The case was sent to a referee, who tools the evidence and stated an account between the parties, and made his report. The defendant filed exceptions to the report, and his exception to the finding of the referee upon the defence set up in the first special plea of the defendant was sustained, and the case continued to the next term of the court; at the next term the following issue was framed and submitted to a jury: “ Was there a settlement between plaintiff and defendant __ on the twentieth day of January, 1882, in which the account sued on by plaintiff and itemized in his petition was settled? Which defendant asserts and plaintiff denies.” This issue was found for the defendant, and thereupon judgment was rendered in his favor, from which, after an unsuccessful effort for a new trial, he appeals to this court.

The only matters complained of as error arise in the action of the court on the trial of this issue. The issue framed left out the cause of action in the second count of plaintiff’s petition, and defendant’s set-off for $2,781.90 disappears, so far as the evidence in.the case goes, and reappears again only in the instruction given by the court for the defendant. On the trial of the issue, each of the parties testified in his own behalf, and each admitted that on the twentieth day of January, 1882, there was a settlement made between them, in which defendant surrendered- to plaintiff a note of plaintiff for $3,074.69, dated August, 1871, bearing interest at the-rate of six per cent, per annum from date, and plaintiff [533]*533executed a deed to defendant for one hundred and sixty acres of land. Besides the parties themselves there were present when the terms of the settlement were agreed upon, only Prank and John Hulett. The defendant and the said Prank and John Hulett testified positively, that the items charged for in plaintiff ’ s petition were included in the settlement; that the plaintiff agreed to make a deed to the land, and give up and release all his demands against the defendant for the- note. On the other hand, the plaintiff testified that the items charged for in his petition were not included in the settlement, and that he was only to give the land for the note. If the version given by the defendant and his two witnesses of the settlement was true, the verdict of the jury on the issue must have been for the defendant; if that of the plaintiff was true it must have been for him, so that the result must have depended largely upon the credit given by the jury to the evidence of these witnesses.

To impeach the credit of the witnesses, Frank and John Hulett, the plaintiff introduced evidence of the general reputation of said witnesses in Vermont, where they formerly lived, and in Mexico where they resided some time before, and at the time the case was tried, and offered to read in evidence the depositions of seven witnesses residing in Detroit, Michigan, as to the general reputation of these witnesses, in Detroit, where they were on a visit of about three months in the year, 1883. The court refused to permit the depositions to be read, and we find no error in this ruling.

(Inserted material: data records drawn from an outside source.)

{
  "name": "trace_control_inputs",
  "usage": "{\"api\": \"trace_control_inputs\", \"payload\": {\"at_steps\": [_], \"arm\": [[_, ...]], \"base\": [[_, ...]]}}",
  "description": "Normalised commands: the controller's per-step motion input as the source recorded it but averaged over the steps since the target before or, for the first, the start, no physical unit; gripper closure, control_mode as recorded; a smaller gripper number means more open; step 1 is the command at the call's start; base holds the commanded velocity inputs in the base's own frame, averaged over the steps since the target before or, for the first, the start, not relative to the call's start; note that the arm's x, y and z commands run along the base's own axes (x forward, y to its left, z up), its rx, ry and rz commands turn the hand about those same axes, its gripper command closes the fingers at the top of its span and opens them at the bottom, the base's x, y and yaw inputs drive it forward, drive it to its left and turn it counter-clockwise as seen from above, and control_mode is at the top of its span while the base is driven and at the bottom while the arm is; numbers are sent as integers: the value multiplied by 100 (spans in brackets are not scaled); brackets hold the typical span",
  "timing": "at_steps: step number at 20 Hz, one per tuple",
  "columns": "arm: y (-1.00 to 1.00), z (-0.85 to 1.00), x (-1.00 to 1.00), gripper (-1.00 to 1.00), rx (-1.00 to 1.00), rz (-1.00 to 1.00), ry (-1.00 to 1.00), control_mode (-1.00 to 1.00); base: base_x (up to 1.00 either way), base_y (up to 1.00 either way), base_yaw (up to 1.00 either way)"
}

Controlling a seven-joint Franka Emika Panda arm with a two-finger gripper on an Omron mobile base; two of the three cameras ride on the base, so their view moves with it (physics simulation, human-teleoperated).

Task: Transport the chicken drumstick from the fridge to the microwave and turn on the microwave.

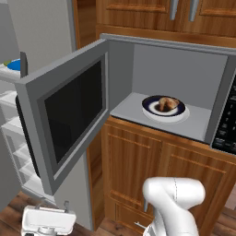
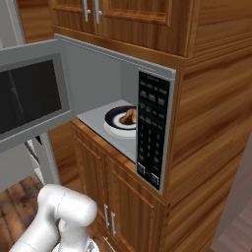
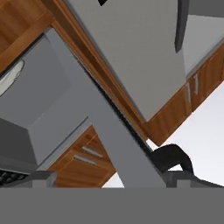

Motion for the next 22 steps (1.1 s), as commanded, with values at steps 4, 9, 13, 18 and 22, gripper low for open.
{"api": "trace_control_inputs", "payload": {"at_steps": [4,9,13,18,22], "arm": [[23,-22,42,-100,-4,-7,0,-100],[27,-23,39,-100,-4,-7,0,-100],[24,-9,34,-100,-4,-9,-2,-100],[4,0,28,-100,0,-14,-12,-100],[0,11,11,-100,5,-17,-16,-100]], "base": [[0,0,0],[0,0,0],[0,0,0],[0,0,0],[0,0,0]]}}
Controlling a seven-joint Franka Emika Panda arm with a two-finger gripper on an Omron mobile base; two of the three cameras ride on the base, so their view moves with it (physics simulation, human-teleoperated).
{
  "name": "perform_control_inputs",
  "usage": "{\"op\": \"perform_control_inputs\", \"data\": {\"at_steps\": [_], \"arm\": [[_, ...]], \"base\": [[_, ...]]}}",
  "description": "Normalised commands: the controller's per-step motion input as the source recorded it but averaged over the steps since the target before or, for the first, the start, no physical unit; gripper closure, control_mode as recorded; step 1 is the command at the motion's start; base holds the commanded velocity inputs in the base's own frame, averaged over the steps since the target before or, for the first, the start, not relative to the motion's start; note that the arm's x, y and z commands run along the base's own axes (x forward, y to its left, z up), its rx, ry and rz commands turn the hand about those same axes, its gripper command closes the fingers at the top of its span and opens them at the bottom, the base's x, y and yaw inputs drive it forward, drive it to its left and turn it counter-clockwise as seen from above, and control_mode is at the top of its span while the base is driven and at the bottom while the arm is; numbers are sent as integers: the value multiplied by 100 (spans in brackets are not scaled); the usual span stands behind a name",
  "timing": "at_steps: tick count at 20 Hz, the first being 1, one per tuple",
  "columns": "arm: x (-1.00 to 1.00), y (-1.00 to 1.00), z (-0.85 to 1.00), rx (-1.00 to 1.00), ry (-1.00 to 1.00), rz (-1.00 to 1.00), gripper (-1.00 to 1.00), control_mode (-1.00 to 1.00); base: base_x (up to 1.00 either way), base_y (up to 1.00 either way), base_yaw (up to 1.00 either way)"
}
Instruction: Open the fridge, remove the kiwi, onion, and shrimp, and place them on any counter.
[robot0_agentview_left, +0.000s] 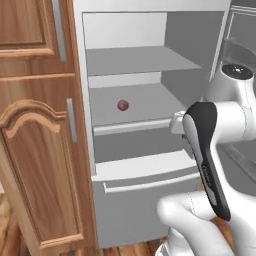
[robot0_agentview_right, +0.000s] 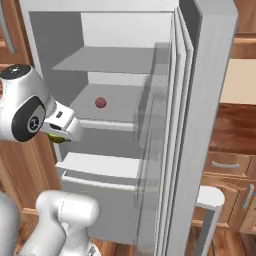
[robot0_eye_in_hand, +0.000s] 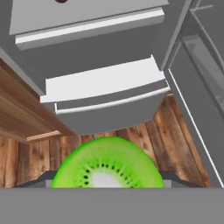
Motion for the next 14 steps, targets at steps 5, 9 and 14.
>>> {"op": "perform_control_inputs", "data": {"at_steps": [5,9,14], "arm": [[0,0,0,0,0,0,100,100],[0,0,0,0,0,0,100,100],[0,0,0,0,0,0,100,100]], "base": [[-63,44,-48],[-67,62,-58],[-76,44,-60]]}}
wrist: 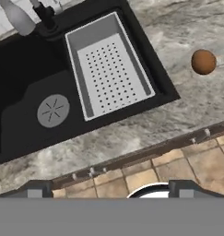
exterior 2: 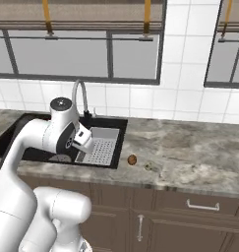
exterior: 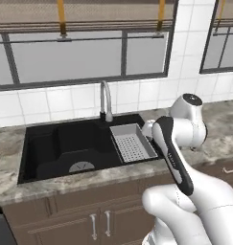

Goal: Gather the eggs and milk located in the vicinity of the sink area and place them right next to the bowl.

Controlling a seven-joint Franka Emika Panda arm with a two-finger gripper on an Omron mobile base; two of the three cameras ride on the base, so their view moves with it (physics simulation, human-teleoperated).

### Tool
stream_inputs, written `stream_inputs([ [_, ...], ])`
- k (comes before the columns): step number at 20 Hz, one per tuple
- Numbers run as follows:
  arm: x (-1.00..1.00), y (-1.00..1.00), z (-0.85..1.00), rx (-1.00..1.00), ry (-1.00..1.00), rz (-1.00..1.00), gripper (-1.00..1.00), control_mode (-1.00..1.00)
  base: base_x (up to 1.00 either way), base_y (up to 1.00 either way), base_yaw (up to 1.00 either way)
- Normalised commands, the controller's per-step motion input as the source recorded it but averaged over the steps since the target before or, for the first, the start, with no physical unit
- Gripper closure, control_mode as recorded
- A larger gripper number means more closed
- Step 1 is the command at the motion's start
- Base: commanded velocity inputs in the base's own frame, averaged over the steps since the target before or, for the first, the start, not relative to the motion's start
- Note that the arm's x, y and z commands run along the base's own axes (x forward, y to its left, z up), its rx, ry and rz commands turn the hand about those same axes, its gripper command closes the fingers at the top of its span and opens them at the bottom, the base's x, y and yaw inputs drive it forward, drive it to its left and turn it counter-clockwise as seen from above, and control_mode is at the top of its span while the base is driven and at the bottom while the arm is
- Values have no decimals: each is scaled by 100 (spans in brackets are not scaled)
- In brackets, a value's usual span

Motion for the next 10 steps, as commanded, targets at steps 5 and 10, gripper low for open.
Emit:
stream_inputs([
  [5, 0, 0, 0, 0, 0, 0, -100, 100, 4, -95, 29],
  [10, 0, 0, 0, 0, 0, 0, -100, 100, 66, -48, 7],
])
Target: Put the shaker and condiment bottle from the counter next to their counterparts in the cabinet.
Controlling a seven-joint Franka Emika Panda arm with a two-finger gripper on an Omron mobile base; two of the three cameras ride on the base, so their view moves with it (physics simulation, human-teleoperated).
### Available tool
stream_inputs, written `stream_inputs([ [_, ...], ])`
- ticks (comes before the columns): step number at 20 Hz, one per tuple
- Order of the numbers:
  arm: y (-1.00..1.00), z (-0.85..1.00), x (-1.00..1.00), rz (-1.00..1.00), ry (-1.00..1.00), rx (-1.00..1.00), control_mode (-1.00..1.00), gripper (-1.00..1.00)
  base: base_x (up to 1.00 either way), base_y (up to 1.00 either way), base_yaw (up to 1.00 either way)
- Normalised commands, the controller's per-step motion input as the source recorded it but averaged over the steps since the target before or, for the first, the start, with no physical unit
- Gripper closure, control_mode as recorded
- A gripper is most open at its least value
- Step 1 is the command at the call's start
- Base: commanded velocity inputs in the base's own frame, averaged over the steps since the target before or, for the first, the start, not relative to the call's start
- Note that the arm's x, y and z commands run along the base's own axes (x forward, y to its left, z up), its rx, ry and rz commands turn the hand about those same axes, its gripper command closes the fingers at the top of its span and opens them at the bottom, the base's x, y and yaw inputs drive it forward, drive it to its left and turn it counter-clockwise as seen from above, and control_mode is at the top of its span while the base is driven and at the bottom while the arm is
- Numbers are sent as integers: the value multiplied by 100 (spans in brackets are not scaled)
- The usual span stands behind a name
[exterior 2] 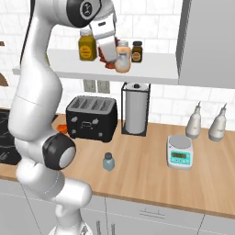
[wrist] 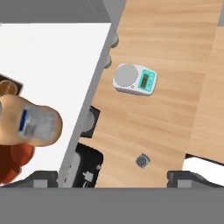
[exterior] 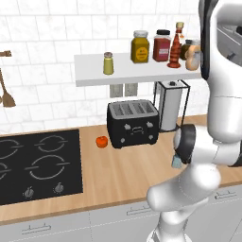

The general reputation of a witness among his neighbors is the only legitimate subject of inquiry for the purpose of impeaching his credit upon the ground that his character is such that his evidence is not worthy of credit; neighbors are those who dwell near each other; and he who would testify as to the general reputation of a witness must be able to state what is generally said of the person by those among whom he dwells, or with [534]*534whom, he is chiefly conversant. 1 Greenl. Evid., sec. 461; Warlick v. Peterson, 58 Mo. 408. Not by those among or with whom he may have sojourned for a brief period, and who have had neither time nor opportunity to test his conduct, acts, or declarations, or to form a correct estimate of either. A man’s character is tobe judged by the general tenor and current of his life and not by a. mere episode in it.

Plaintiff offered to read in evidence a deed from the defendant, Tobias Hulett, to the said witnesses, Frank and John Hulett, whereby he conveyed to them, on the next day after the settlement of the twentieth of January, all his interest in all his lands, being the same lands attached and now held under attachment proceedings in this suit, also the affidavit, the writ and return, and the judgment in the attachment, and promised to show that said deed was voluntary, and without consideration. The defendant objected, and the court sustained his objection, and refused to permit the papers-to be read. In this we think the court committed error, as it was competent for the plaintiff to affect the credit of defendant’s two most important witnesses, by showing that they had an interest in the result of the suit. This-evidence would have shown that they had a direct interest in such result, since a verdict for the defendant discharged the lands to which they held the legal title from all liability to being subjected to the plaintiff’s debt, whilst a verdict for the plaintiff would be followed by a judgment that would be a link in the chain of evidence for plaintiff in a suit he might bring against them to set aside their deed. They thus had an interest adverse to plaintiff in the result of the issue on trial, and in the record of the case, a fact very important to be shown for the plaintiff, in the condition in which his case was at this stage of the trial; for, as it then stood, one interested and'two apparently disinterested witnesses had contradicted his version of the settlement, when, if this-[535]*535evidence had been admitted, his case would have presented the very different phase to the jury, of one interested witness, for himself, being contradicted by three other interested witnesses, for the defendant; besides, the evidence, unexplained, would have tended, in some degree, to sustain plaintiff’s version of the settlement; for this purpose, however, not much importance is- to be attached to it; for the other, it was important and material testimony, in the case, and should have been admitted.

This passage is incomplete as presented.